● **The problem**:
Working through the records below, count the lines that include "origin". The reply is that number alone.

● **Source data**:
*-*-*

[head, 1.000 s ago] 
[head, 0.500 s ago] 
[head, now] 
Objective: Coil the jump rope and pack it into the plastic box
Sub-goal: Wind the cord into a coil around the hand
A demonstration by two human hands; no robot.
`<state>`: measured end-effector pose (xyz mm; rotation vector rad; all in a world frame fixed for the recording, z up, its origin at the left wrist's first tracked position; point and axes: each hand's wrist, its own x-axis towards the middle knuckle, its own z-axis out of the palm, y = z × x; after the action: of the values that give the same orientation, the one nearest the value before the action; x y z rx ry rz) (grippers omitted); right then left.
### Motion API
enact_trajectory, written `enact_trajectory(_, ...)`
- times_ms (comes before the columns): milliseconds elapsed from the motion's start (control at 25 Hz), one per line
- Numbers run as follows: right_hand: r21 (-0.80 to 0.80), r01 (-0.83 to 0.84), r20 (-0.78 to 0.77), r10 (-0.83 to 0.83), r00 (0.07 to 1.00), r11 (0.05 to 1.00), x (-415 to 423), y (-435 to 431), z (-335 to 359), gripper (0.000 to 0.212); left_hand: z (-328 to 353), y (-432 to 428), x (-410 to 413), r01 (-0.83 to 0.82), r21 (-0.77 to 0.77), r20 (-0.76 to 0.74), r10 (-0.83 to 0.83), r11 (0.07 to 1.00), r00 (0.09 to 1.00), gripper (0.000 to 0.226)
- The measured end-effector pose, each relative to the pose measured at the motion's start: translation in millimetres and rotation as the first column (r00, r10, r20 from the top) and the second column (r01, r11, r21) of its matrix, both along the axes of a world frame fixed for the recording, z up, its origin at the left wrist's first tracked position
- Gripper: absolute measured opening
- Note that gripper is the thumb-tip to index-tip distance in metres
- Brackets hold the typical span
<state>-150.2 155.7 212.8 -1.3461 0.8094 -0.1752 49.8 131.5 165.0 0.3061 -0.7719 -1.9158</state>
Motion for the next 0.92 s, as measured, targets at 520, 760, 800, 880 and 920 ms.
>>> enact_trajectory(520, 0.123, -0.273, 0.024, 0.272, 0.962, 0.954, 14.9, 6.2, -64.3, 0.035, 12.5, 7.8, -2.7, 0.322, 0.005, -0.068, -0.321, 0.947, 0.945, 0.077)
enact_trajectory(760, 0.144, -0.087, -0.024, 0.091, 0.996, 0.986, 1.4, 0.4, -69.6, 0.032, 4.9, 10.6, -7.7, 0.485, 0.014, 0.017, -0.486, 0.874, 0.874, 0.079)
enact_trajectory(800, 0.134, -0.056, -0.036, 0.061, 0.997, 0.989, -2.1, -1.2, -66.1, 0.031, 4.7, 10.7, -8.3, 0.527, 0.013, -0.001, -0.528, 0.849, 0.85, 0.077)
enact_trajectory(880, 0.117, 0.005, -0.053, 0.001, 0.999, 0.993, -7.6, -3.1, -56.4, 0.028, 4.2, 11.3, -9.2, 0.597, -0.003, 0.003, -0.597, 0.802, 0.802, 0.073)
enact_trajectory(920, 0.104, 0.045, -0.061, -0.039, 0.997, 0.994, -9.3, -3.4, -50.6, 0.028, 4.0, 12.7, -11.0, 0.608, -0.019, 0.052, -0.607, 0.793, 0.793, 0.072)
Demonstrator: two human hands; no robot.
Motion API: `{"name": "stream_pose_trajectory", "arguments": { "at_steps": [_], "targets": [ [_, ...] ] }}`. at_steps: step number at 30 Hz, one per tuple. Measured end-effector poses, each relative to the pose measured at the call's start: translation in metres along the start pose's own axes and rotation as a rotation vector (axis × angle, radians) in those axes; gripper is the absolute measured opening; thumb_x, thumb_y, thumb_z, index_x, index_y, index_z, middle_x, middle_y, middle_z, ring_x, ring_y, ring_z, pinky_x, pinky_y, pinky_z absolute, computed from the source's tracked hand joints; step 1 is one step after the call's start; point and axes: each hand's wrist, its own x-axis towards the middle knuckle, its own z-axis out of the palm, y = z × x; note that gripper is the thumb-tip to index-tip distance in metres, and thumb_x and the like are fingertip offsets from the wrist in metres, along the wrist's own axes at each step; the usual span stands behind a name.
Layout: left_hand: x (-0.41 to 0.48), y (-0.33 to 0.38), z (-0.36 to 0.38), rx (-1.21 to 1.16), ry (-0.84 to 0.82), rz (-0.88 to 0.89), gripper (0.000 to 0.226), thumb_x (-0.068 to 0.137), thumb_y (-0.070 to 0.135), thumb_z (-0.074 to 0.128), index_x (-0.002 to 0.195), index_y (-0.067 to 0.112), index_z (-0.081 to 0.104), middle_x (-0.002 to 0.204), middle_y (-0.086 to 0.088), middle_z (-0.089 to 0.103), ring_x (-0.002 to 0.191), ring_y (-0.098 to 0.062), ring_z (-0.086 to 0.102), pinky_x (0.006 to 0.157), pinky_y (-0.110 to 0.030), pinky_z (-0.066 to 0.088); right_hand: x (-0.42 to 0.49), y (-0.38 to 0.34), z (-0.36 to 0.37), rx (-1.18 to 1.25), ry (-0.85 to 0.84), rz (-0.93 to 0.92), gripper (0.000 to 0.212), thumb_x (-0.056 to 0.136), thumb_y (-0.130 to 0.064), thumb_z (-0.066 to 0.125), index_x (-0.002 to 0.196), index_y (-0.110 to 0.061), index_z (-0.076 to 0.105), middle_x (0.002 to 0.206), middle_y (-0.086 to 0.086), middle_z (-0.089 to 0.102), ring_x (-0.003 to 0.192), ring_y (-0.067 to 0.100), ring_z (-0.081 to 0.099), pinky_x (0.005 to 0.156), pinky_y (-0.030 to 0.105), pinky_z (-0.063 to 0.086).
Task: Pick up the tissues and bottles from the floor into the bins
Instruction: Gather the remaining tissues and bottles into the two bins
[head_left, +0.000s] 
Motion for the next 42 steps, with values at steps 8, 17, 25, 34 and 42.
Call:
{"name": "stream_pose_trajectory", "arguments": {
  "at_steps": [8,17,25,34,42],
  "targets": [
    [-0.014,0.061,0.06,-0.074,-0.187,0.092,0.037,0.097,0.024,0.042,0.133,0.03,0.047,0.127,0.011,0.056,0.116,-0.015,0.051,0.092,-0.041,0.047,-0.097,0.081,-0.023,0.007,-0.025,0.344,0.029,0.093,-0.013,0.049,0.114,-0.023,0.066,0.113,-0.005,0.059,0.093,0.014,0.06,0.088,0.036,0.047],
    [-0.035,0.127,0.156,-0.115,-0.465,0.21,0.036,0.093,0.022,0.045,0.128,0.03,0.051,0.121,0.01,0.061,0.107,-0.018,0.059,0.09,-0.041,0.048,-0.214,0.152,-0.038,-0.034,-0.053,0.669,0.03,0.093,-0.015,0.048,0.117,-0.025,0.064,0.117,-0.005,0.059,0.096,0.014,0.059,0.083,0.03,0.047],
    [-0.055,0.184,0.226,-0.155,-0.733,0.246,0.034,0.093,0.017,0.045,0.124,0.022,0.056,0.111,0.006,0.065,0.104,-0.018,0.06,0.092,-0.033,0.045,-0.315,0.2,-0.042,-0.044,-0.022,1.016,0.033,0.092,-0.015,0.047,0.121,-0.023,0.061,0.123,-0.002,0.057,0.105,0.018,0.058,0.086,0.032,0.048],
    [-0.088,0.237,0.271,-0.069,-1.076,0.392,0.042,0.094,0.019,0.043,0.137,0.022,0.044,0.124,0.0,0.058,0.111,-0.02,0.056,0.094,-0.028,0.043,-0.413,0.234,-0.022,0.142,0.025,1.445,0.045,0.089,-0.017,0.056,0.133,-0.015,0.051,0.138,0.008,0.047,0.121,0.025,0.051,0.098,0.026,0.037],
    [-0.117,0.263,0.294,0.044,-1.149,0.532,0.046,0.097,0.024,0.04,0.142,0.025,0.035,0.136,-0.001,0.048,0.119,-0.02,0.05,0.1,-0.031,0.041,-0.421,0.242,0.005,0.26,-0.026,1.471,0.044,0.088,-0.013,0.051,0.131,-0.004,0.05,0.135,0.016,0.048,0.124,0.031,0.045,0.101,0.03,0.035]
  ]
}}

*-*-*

● **Your solution**:
2